* **Dataset entries**
****

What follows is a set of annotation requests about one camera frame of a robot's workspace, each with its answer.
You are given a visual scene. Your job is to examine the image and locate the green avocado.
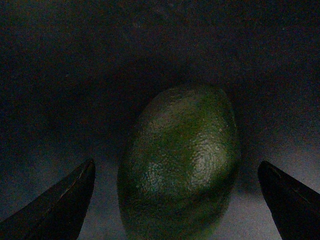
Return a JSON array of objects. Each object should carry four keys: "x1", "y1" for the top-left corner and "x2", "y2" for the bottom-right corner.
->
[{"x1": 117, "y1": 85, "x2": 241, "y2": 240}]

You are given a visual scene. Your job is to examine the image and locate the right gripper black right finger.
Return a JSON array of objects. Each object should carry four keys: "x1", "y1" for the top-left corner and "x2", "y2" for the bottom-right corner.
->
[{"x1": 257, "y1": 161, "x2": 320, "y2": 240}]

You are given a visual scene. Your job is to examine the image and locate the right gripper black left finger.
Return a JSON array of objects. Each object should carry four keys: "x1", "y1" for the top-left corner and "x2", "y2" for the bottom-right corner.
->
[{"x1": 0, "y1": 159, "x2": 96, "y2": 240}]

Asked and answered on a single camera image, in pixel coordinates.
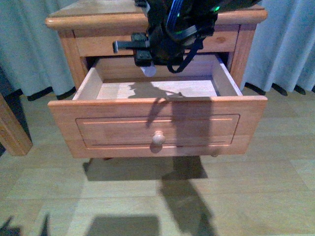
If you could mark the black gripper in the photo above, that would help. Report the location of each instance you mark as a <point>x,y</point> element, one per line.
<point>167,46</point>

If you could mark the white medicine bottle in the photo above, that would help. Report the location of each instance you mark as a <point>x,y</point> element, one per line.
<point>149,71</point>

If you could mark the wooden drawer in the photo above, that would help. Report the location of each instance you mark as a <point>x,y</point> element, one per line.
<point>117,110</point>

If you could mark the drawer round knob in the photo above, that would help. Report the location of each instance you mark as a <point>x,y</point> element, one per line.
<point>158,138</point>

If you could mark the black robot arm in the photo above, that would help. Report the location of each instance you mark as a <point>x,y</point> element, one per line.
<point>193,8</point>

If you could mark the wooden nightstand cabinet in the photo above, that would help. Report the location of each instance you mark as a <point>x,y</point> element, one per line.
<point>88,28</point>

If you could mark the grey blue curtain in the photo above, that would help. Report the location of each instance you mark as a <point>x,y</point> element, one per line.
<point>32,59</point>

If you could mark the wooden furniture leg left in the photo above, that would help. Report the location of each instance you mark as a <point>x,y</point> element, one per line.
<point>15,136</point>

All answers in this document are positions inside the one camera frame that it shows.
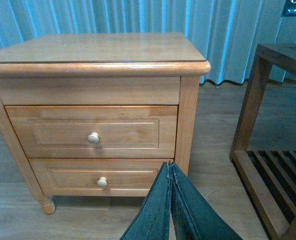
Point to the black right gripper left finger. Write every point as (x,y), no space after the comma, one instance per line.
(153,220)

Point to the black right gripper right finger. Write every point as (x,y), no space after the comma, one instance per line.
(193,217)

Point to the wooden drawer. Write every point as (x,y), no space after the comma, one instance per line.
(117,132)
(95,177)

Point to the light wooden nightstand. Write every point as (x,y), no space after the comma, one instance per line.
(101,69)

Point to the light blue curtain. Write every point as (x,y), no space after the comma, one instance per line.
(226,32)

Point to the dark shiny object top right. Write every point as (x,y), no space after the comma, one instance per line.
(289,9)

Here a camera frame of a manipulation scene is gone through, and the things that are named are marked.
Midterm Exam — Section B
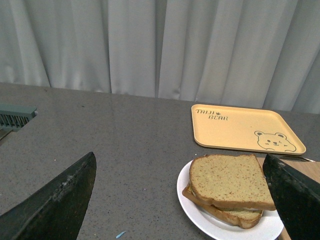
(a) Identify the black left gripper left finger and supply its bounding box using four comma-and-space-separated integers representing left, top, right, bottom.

****

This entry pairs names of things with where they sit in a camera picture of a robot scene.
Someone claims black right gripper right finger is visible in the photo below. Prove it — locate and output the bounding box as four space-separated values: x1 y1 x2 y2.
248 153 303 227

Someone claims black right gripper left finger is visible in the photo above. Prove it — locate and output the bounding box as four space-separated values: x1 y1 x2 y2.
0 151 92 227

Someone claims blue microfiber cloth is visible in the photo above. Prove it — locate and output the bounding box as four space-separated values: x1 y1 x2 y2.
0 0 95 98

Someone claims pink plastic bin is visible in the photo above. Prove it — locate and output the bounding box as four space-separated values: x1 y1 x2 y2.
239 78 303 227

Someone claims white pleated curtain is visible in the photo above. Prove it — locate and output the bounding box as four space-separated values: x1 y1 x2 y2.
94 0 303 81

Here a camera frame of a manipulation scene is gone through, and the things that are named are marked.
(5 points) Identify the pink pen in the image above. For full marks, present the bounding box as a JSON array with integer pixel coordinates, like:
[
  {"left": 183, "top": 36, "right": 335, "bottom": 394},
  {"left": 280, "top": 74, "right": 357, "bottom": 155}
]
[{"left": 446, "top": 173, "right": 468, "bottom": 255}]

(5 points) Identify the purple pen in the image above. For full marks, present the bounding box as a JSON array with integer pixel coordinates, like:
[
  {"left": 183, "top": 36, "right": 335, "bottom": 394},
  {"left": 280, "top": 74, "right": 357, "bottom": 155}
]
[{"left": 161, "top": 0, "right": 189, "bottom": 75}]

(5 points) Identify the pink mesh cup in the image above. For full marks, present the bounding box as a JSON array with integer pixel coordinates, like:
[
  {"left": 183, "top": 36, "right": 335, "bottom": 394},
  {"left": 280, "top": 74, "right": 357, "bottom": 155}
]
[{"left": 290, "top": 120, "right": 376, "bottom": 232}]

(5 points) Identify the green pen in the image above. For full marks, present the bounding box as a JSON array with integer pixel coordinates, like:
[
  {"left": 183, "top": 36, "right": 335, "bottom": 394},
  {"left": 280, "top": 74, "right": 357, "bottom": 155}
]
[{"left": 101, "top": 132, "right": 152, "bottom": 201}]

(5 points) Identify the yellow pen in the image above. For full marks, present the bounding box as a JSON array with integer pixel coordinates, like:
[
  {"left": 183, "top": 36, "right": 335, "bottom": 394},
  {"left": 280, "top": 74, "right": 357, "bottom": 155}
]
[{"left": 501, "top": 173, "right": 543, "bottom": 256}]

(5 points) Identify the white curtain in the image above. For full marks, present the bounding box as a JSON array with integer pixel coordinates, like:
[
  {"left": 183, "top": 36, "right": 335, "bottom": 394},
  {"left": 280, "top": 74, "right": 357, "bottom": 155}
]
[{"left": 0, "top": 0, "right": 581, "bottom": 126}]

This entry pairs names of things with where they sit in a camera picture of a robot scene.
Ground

****

Of the lines above, copy only those from the one holding "Asked and answered" to the one holding "<point>32,59</point>", both included, and exclude every image.

* **RESULT OF THE TASK**
Asked and answered on a single camera image, in pixel coordinates.
If you could mark the black gripper in the photo above, that would help. Report the location of each instance you mark as a <point>x,y</point> element, one per line.
<point>167,46</point>

If you could mark the white medicine bottle in the photo above, that would help. Report the location of each instance you mark as a <point>x,y</point> element, one per line.
<point>149,71</point>

If you could mark the wooden drawer in the photo above, that would help. Report the location of each instance you mark as a <point>x,y</point> element, one per line.
<point>117,110</point>

If you could mark the drawer round knob in the photo above, that would help. Report the location of each instance you mark as a <point>x,y</point> element, one per line.
<point>158,138</point>

If you could mark the black robot arm in the photo above, that would help. Report the location of each instance you mark as a <point>x,y</point> element, one per line.
<point>193,8</point>

If you could mark the wooden nightstand cabinet in the photo above, that would help. Report the location of each instance you mark as a <point>x,y</point> element, one per line.
<point>88,28</point>

If you could mark the grey blue curtain in the photo above, that would help. Report the location of each instance you mark as a <point>x,y</point> element, one per line.
<point>32,59</point>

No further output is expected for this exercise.